_TASK DETAILS_: Pull every line containing "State" from the data.

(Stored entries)
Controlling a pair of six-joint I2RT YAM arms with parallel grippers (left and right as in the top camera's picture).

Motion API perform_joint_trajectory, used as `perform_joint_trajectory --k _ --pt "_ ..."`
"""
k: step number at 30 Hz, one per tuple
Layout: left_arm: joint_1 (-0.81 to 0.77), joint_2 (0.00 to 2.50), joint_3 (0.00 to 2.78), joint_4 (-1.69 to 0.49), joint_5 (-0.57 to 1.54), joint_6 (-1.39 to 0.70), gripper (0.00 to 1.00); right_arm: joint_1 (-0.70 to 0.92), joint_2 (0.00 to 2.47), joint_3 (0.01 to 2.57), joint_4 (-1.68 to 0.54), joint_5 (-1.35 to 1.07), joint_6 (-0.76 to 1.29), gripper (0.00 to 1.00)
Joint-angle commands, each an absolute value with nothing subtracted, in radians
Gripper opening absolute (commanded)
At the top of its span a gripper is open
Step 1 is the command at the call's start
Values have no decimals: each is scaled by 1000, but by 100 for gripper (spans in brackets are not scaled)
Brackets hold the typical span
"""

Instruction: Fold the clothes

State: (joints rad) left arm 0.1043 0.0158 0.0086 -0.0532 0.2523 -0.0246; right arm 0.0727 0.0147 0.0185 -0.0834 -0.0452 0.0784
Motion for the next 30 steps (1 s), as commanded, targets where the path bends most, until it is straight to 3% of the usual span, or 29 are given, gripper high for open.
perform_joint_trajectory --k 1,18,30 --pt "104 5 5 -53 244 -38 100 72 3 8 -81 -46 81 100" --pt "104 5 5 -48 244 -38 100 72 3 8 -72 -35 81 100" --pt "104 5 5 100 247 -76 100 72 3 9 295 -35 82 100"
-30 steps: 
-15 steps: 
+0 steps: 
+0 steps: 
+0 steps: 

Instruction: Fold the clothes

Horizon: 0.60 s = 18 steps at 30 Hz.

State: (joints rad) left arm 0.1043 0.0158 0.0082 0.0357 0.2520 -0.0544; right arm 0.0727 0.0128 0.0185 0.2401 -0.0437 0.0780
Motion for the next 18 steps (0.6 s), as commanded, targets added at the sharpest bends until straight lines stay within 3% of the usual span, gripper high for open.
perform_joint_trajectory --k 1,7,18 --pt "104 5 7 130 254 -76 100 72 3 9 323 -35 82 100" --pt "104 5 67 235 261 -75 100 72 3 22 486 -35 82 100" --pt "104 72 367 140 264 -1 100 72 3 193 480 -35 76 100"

_TASK SOLUTION_:
State: (joints rad) left arm 0.1043 0.0158 0.0086 -0.0532 0.2523 -0.0246; right arm 0.0727 0.0147 0.0185 -0.0834 -0.0452 0.0784
State: (joints rad) left arm 0.1043 0.0158 0.0082 0.0357 0.2520 -0.0544; right arm 0.0727 0.0128 0.0185 0.2401 -0.0437 0.0780

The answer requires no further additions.